2.1 Remote Access Flashcards
What is a remote access
The means of providing remote connectivity to a corporate LAN through a data link.
What is the purpose of remote access
To give access to LAN-based resources to employees who are off-sites.
What is a Virtual Private Network (VPN)
En encrypted tunnel to protect transmission from any eavesdroppers.
Controls that are essential for remote access :
- Authentication - to know who is requesting access to the corporate LAN.
- Encryption - to maintain the confidentiality of information being exchanged during remote access
Encryption protocols used by VPN
- SSL (Secure Sockets Layer) or TLS (Trransport Layer Security)
- IPsec (IP Security) - for secure exchange of packets in transport and tunnel mode
- Layer 2 Tunneling Protocol (L2TP) or PPTP (Point-to-Point Tunelling Protocol)
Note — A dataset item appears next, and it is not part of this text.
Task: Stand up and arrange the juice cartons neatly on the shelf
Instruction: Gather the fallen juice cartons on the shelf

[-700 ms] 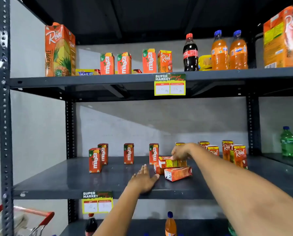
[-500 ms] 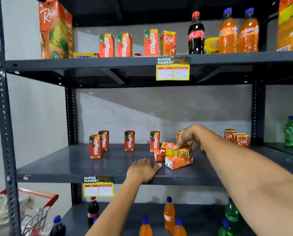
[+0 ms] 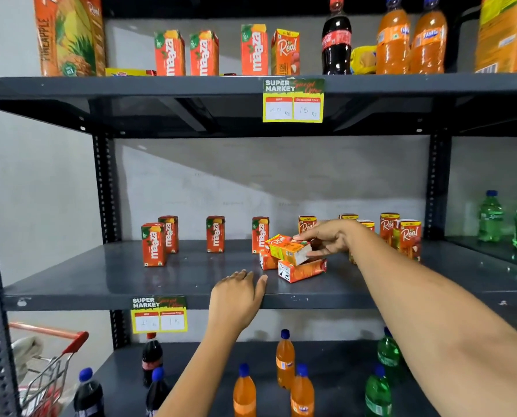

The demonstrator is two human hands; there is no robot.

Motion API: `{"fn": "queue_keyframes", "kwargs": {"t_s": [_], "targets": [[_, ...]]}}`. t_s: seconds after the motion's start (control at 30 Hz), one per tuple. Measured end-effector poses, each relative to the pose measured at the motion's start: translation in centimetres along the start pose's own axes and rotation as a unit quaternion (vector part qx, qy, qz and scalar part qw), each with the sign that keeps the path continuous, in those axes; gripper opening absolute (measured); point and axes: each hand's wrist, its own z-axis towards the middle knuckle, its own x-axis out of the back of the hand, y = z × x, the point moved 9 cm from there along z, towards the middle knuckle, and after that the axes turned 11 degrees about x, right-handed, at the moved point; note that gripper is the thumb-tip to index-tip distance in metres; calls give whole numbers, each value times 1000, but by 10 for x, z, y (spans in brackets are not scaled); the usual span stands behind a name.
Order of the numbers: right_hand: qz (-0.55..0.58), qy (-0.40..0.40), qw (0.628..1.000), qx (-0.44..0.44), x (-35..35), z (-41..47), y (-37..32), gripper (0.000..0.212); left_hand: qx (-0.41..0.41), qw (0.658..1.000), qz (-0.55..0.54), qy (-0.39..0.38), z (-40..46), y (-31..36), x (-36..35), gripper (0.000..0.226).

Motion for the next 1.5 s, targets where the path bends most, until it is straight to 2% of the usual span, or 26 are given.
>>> {"fn": "queue_keyframes", "kwargs": {"t_s": [0.1, 0.17, 0.23, 0.37, 0.5, 0.57, 0.9, 1.0, 1.07, 1.13, 1.2, 1.33, 1.5], "targets": [[75, 23, 996, 46, -5, -5, 5, 12, -2, 1000, -8, 9, 0, 0, 2, 50], [152, 44, 982, 103, -11, -8, 7, 19, -4, 1000, -10, 18, -1, 1, 4, 48], [243, 71, 952, 172, -18, -12, 9, 27, -3, 1000, -6, 24, -1, 1, 5, 48], [355, 125, 886, 272, -24, -25, 19, 27, -9, 1000, -7, 29, -3, 2, 6, 49], [375, 135, 858, 323, -24, -34, 25, 15, -11, 999, -5, 37, -3, 2, 7, 50], [377, 133, 851, 342, -22, -37, 24, 16, -9, 999, -9, 38, -4, 2, 8, 49], [385, 147, 838, 358, -14, -33, 25, 12, -3, 999, -5, 38, -4, 2, 10, 47], [340, 182, 847, 365, 10, -35, 23, 22, 1, 999, -3, 36, -4, 2, 9, 46], [212, 265, 871, 356, 39, -40, 22, 32, 1, 999, -7, 32, -4, 2, 8, 45], [64, 352, 872, 334, 67, -46, 20, 34, -1, 1000, -7, 30, -5, 2, 8, 44], [-42, 387, 870, 304, 84, -43, 21, 32, 0, 1000, -4, 30, -4, 3, 8, 43], [-92, 324, 912, 234, 86, -18, 39, 27, 1, 1000, -3, 31, -5, 2, 8, 43], [-39, 230, 953, 195, 59, 8, 51, 22, 0, 999, -8, 31, -4, 2, 8, 43]]}}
What types of control the encryption protocol use in VPN provide
Compensating controls
Control to access cloud-based networks resources
A multi factor authentication
Identification, Authentication, and Authorization
To control access as who or wants access to the resource, and determine if the subject is permitted to access the resource and either grant or deny thr access.
Identification
Identification is the first step in the process of gaining entry to a system or application.
Identification is the act of asserting an identity without providing any proof of it. Identification is not usually used to protect high-value assets or functions.
Authentication
Authentication is the next step after identification. Some form of proof of the subject’s identity is required.
Example : Password, token, biometric, smart card.
Authorization
Authorization is the next step after authentication. At this stage, the system determines whether the subject should be permitted to access the requested resource.